Matt: if our category were a tag cloud, Society/Culture and Briefly Noted would be 50px, and everything else would be 4px.

Robin: hahahahahaha

okay i have to go work on election stuff now.

at current.

where i work.

Tim: for mccain.

snap!

Robin: and posted about on snarkmarket

IN 2003

Matt: very first post!

Robin: nutso

Matt: blogging = destiny.

Robin: welcome to the snarkmatrix officially, tim

Tim: thanks kids.

Matt: yes, we are very glad to have you.

Tim: good to be aboard this leaky rocketship into the future.

Matt: should i edit this at all, or should we just let it rip?

Robin: hahaha, i can imagine a few edits that would be kindnesses to our readers

but it’s up to you

Tim: Some kind of frame, maybe.

If it’s a time capsule, you’ve got to explain to the future what the thing is.

Matt: eh, the real fun will be in the comments, I expect.

as always.

Robin: as always.

November 3, 2008 / Uncategorized

8 comments

Yay! Thanks for walking me through setting up my own blog at the same time you were setting up Snarkmarket.

I must wonder, however, why you’d switch to WordPress with all of its security problems. http://www.movabletype.com/blog/2008/06/movable-type-a-history-of-secu.html

Welcome, Tim! Oh man this is gonna be good.

Tim AND tags AND a redesign AND a renewed sense of national vigor and purpose.

(I mean okay, technically that last one is not directly related to a Snarkmarket relaunch. But I’ll take the correlation.)

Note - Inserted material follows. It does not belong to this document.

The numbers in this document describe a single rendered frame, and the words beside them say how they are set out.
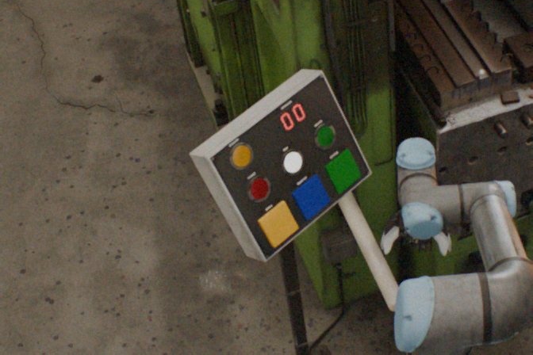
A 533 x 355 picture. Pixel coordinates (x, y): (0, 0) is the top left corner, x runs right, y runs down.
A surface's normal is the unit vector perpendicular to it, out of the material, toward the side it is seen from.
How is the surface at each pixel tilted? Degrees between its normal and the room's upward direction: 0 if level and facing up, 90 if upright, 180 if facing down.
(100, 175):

You know, it was Matt who walked up to my desk at Poynter five years ago and said, “Hey, wanna start a blog?”

I didn’t know then what it would be about, and I still don’t. But man, what a good idea.

Absolutely. When we’re looking back on this day from posterity, we’ve gotta remember the little extra-textual frissons we’re all getting right now from the fact that tomorrow looks to be the culmination of one of the most historic years of our lives.

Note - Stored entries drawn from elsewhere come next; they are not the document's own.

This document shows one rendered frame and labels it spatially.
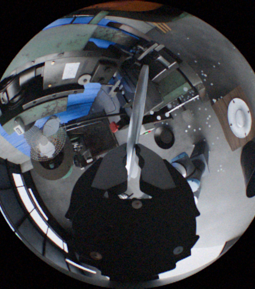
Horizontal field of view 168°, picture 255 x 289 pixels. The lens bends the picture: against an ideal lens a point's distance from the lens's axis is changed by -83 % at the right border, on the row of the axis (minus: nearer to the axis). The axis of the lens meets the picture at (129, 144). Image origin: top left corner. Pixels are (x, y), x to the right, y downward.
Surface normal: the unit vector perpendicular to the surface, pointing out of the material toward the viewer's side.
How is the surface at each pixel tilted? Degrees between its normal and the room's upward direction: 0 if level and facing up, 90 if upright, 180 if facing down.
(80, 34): 90
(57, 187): 90
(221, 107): 0
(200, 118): 0
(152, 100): 0
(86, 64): 90
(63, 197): 90
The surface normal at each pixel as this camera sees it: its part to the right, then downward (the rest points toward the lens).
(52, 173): 0.58, -0.25
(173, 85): -0.70, 0.31
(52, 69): 0.42, 0.91

Congrats all around. Tim is a wonderful addition and I’m obviously a big fan of 10-year idea repositories.

There’s a lot to be excited about in the way of national vigor and purpose. Just think about the run-up to the 2003 primaries, when this blog started. In November, it wasn’t even clear that Howard Dean was going to take off, let alone fall off a few months later. One of Robin’s early posts notes that the average age for the CNN debates was 61. 61!

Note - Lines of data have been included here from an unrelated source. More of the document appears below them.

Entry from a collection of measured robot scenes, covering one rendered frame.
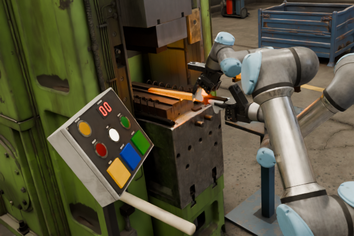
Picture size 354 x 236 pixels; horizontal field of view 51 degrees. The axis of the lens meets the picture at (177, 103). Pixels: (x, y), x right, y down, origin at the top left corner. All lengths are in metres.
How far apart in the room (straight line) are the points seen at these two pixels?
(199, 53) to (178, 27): 0.41
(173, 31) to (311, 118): 0.71
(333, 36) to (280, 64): 4.27
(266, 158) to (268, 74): 0.46
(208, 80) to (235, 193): 1.33
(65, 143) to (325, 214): 0.74
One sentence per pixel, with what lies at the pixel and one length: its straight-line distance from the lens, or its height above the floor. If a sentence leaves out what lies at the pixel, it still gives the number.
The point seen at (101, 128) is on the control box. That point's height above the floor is 1.13.
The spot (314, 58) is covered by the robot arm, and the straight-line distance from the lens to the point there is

Those young slackers (older than us) who couldn’t push Dean over in Iowa became the young pros (younger than us) who took Obama to the top. And not only is there no doubt about the interest of younger people in this election, CNN pretty obviously isn’t the focal point any longer. Crap, whole regimes of blogs and social networks have risen and fallen in the five years since then. Obama’s got his own Facebook app, and it’s a really good app! You can actually use it to register to vote and find your own polling place! Talk about convergence.

Anyways, I knock my tag “The Polis” a bit in the chat above. But I do think that along with the future, the polis — that Greek word for “small town snarkmarket” — is the common orientation of the now-three voices of the site.

If Matt has one foot in journalism, Robin one in television, and me, one in the academy, we all have an interest in technology, social change, and democracy. That’s the marketplace of ideas we’re engaging.

The last five years saw our generation entering the workplace with some knowledge and ideas about digital culture that were valuable to the folks in charge, who were still trying to sort it out. Now, we’re all hurtling towards our thirties, closer and closer to being the folks in charge. It’s this movement, from a misunderstood insurgency to an emerging mandate, that we have to try to understand now — to continue to push, to criticize, to conceive, to bring into being.

We also now fully represent the West Coast, the East Coast, and the Midwest. We’ve got real America and fake America covered.

Congrats to Snarkmarket on 5 terrific years and making me think interesting thoughts when I would be otherwise too lazy. The addition of Tim is inspired: why much prefer having all my intellectual candy in one spot.

Congratulations all around! I hope this comes across as the great compliment that it is: this is the only blog I have never stopped checking.